The Batei Din Rabbaniyim, or Rabbinical Courts, held their annual educational training conference for dayanim – or rabbinical judges – last week. What made this year’s conference unique was the fact that for the first time, serious thought was given to improving the courts’ image, in the face of their extremely negative portrayals in film and on television.
The dayanim, who are not generally known as avid filmgoers, viewed the 2014 film “Gett: The Trial of Viviane Amsalem” – which was selected as the Israeli entry for the Best Foreign Language Film at the 87th Academy Awards, but was not nominated, and which has been nominated for the Best Foreign Language Film at the 72nd Golden Globe Awards.
They also watched an investigative report on the Batei Din recently aired on a Channel 2 investigative program. They discovered – according to a press communique issued by the Rabbinical Courts Management – that they are being “massively badmouthed and besmirched,” to the point that in the eyes of some the public, they have a “demonic” image.
“Gett,” the Courts Management said, presents “unrealistic and absurd extreme situations” to make the judges appear heartless.
For example, there is no basis for a scenario in which dayanim throw a couple out of the court because the woman did not provide a proper reason for forcing a gett, or divorce decree, on her husband, the rabbis explain.
Dayanim would not use security men to forcibly eject a woman who has just suffered bitter disappointment when her husband decided not to grant her the gett at the last moment, as occurs in the film. No dayan would say “know your place, woman.” No dayan would punish a man or woman by barring him from contacting the court for 24 months.
Unlike what the film shows, proceedings in the courts do not usually drag out for years, and the courts do not hesitate to use the police to bring a defendant to court, if he fails to do so on his own accord.
This is our ‘Jenin, Jenin’!
“The makers of the film carried out a successful marketing move at the expense of the rabbinical courts,” according to the Rabbinical Courts Management. The dayanim, it charged, are “presented in a grotesque manner.”
“This is no more than propaganda. ‘Gett’ is the ‘Jenin, Jenin’ of the Rabbinical Courts, no less!”, exclaimed the courts’ statement – drawing a comparison to an infamous film by an Israeli Arab director that libelously alleged that IDF carried out atrocities in the 2002 Battle of Jenin.
The dayanim say that while there are cases involving gett refusers that do drag out – these are not numerous, and great efforts are made to solve them as quickly as possible.
They also explain: “Many of the agunot or mesoravot gett lead secular or traditional lifestyles, and yet it is important for them to receive a halachically kosher gett. There is no law in Israel that forbids a married woman, who is no longer interested in married life with her husband, to develop ‘a new relationship’ even without receiving a gett from him. Nor is there any law that prevents that woman from bringing children to the world from that relationship, and the courts’ verdicts even give the partners in these relationships various rights as common law couples, or ‘yeduim betzibur.’”

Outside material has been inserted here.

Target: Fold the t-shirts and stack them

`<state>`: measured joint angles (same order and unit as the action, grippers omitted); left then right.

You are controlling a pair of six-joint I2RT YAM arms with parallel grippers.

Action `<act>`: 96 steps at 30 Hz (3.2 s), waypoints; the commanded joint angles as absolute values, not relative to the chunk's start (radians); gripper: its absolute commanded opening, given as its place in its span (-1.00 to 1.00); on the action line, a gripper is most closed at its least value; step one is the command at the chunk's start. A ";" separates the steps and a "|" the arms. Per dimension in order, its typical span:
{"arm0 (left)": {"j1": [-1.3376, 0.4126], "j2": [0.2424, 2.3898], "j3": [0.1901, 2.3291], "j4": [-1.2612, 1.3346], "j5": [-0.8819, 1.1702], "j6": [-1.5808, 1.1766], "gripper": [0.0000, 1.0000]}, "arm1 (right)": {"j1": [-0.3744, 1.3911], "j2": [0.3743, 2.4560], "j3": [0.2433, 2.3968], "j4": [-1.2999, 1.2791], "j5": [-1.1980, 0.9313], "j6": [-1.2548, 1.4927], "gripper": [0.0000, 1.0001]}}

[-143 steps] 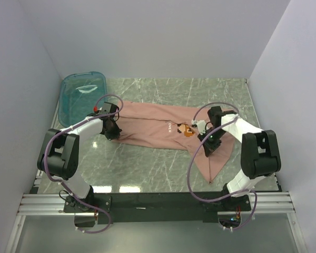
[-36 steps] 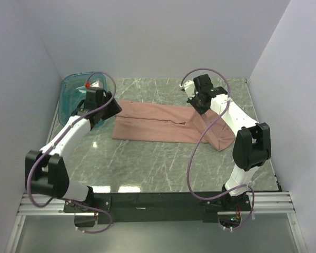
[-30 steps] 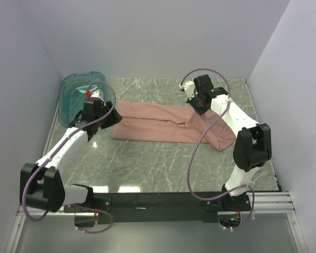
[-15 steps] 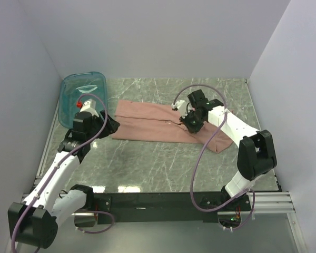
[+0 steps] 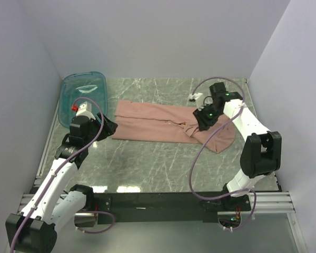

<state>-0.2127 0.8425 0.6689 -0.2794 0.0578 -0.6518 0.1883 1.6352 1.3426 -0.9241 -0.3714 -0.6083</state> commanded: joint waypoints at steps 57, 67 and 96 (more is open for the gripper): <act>-0.213 0.753 0.614 -0.337 0.057 -0.729 0.38 | 0.126 1.905 1.522 -0.957 -0.365 -1.422 -1.00; -0.213 0.753 0.600 -0.319 0.067 -0.727 0.38 | 0.153 1.802 1.459 -0.937 -0.256 -1.246 -1.00; -0.213 0.778 0.594 -0.290 0.074 -0.719 0.38 | 0.281 1.718 1.378 -0.854 -0.012 -0.893 -1.00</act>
<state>-0.2127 0.7769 0.5991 -0.3386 0.0586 -0.7227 0.2600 1.7893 1.3937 -0.8795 -0.0467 -0.9390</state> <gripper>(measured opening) 0.690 0.008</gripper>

The rabbis also note that a gett can only be forced upon an individual if there are halachically-recognized justifications for the divorce. Sometimes, they note, it is the man who seeks to divorce, because he is interested in a younger woman, whereas his wife of many years seeks to save the marriage. In such cases, the beit din turns to psychologists and other professional to asses whether the marriage can be preserved.
The beit din does not try to force such a process on a marriage that is unsalvageable, however.